LiveRamp earned $78.3 million in the second quarter, a 30% increase from $60.2 million in the same period last year, according to its earnings report released Tuesday.
The company’s gross profit also grew year over year, from $36.4 million to $40.6 million.
LiveRamp is still shaking off the blow from Facebook’s third-party data prohibition. The company estimated that the Facebook losses checked total revenue by 10%.
But those annual numbers will improve as the market readjusts to having less platform data, LiveRamp CFO Warren Jenson told investors. For instance, LiveRamp’s data marketplace business grew 2% last year to $49 million, but it increased by 60% when the impact from Facebook’s policy change is excluded.
And in the next six months, LiveRamp will stop paying fees from last year’s sale of Acxiom, which will also affect its annual earnings. It will also pare back costs related to its transition to the Google Marketing Cloud. Clearing those expenses from the bottom line will improve LiveRamp’s profit margin and year-over-year metrics, Jenson said. He cautioned against reading too much into annual percent growth swings because a few chance business wins or policy changes that level out in a couple years could cause strange quarterly results.
“These trends are still working in our favor,” said CEO Scott Howe.
Identity, identity, identity
LiveRamp wants its identity to be a “ubiquitous” feature of digital media and marketing, Howe said.

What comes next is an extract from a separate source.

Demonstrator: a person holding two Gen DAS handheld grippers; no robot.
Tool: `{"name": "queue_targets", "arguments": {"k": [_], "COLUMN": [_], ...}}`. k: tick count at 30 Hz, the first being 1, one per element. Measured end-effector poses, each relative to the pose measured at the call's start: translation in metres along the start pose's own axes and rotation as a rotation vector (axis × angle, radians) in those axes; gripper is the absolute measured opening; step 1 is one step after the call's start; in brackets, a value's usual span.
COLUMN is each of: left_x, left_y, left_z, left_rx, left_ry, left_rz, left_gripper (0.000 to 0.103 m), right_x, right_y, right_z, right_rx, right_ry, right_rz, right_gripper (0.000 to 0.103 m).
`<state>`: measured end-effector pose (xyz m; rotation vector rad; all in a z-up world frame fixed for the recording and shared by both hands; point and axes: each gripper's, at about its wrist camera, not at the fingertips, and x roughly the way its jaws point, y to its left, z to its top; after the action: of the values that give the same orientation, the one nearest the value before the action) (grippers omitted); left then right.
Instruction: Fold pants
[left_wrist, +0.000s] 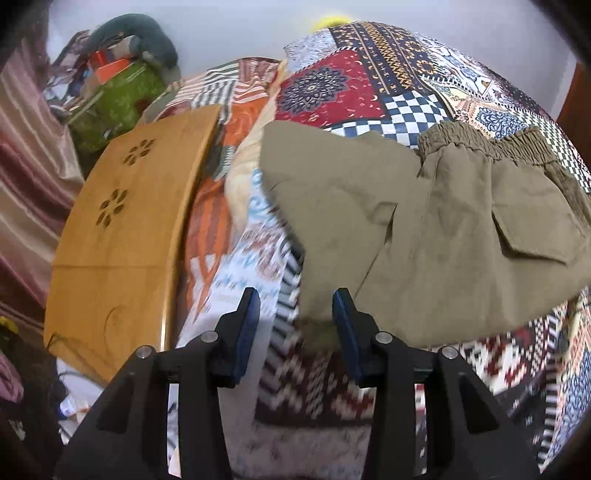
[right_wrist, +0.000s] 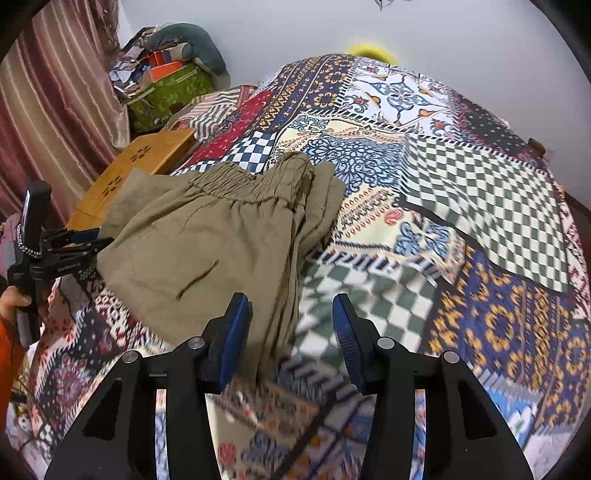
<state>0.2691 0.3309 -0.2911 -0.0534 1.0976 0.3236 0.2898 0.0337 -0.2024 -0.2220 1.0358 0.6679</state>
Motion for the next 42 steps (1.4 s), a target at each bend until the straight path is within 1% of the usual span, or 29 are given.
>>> {"name": "queue_targets", "arguments": {"k": [4,7,12,18,22,24,27,29,31,36,38,42], "left_x": [-0.022,-0.049,-0.124,-0.231,-0.294,-0.32,-0.351,-0.368,-0.386,-0.42,-0.429,-0.44], "left_y": [-0.002,-0.006,-0.023,-0.046,-0.06,-0.066,-0.074,-0.078,-0.083,-0.093,-0.097,-0.103], "left_z": [-0.009,-0.011,-0.012,-0.02,-0.034,-0.043,-0.056,-0.065,-0.078,-0.105,-0.114,-0.129], "left_rx": [-0.005,-0.022,-0.027,-0.025,-0.035,-0.043,-0.051,-0.052,-0.055,-0.059,-0.054,-0.052], "left_ry": [0.009,-0.021,-0.162,-0.372,-0.508,-0.567,-0.633,-0.675,-0.72,-0.812,-0.839,-0.869], "left_rz": [0.018,-0.014,-0.037,-0.094,-0.089,-0.107,-0.133,-0.139,-0.162,-0.175,-0.174,-0.184], "left_gripper": [0.042,0.042,0.042,0.043,0.05,0.051,0.053,0.054,0.055,0.064,0.072,0.077], "right_x": [-0.021,-0.041,-0.088,-0.155,-0.194,-0.209,-0.235,-0.25,-0.261,-0.282,-0.286,-0.291], "right_y": [0.005,0.012,0.027,0.048,0.066,0.074,0.089,0.098,0.103,0.113,0.118,0.127], "right_z": [-0.005,-0.004,-0.001,0.0,-0.006,-0.01,-0.021,-0.028,-0.034,-0.052,-0.058,-0.069], "right_rx": [-0.004,-0.013,-0.05,-0.077,-0.109,-0.127,-0.154,-0.168,-0.169,-0.149,-0.151,-0.153], "right_ry": [-0.017,-0.057,-0.166,-0.339,-0.445,-0.49,-0.561,-0.603,-0.633,-0.701,-0.718,-0.745], "right_rz": [-0.003,-0.003,-0.007,0.03,0.039,0.039,0.054,0.065,0.074,0.126,0.132,0.104], "right_gripper": [0.044,0.044,0.044,0.044,0.044,0.044,0.044,0.045,0.045,0.046,0.051,0.062]}}
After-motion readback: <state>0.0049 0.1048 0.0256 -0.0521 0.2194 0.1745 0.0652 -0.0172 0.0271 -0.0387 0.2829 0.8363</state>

A deal with Index Exchange and dataxu last November enabled LiveRamp’s first-ever bidstream integration, which improves match rates and LiveRamp’s data exposure, since information such as location, device ID or Wi-Fi network often accompanies the bid request. Six months later, Howe said LiveRamp sees more than 8 billion bid requests per day via its bidstream integrations.
Expanding its array of identity data is critical for LiveRamp. Chrome’s new privacy policy only marginally reduces cookie data, but there is an overall trend toward declining cookie value. If cookies were functionally erased for marketers, the LiveRamp device graph would still function.
“It’s that redundancy that we’re pursuing,” Howe said, pointing to other data that can fill out an individual profile, including email addresses, home or IP address and mobile device IDs.
“What has me optimistic is that if cookies went away, our importance to the ecosystem would go up,” he said, because marketers need viable alternatives to the audience IDs owned by walled gardens.
Data-driven television
If LiveRamp is to succeed and justify its multibillion-dollar market cap, it will need to be one of the winners in the race for addressable TV advertising.
“Nobody, not even the companies directly involved, know what’s going to win here,” Howe told one investor after being pressed about LiveRamp’s confidence in ad-supported video breaking the grip of ad-free streaming subscriptions.
He said the most promising media players in the OTT and connected TV (CTV) category, including Hulu, YouTube and Viacom-owned Pluto TV, are testing different levels of advertising and subscriptions, as well as more targetable live-TV bundles.
LiveRamp also strengthens its core identity asset by growing its television industry connections. Earlier this year, the company started incorporating CTV IDs into IdentityLink, its cross-device identity graph. The TV device IDs help target and measure campaigns and anchor LiveRamp’s home address and IP address data with a connected device, similar to how a smartphone anchors individual targeting.
This post was syndicated from Ad Exchanger.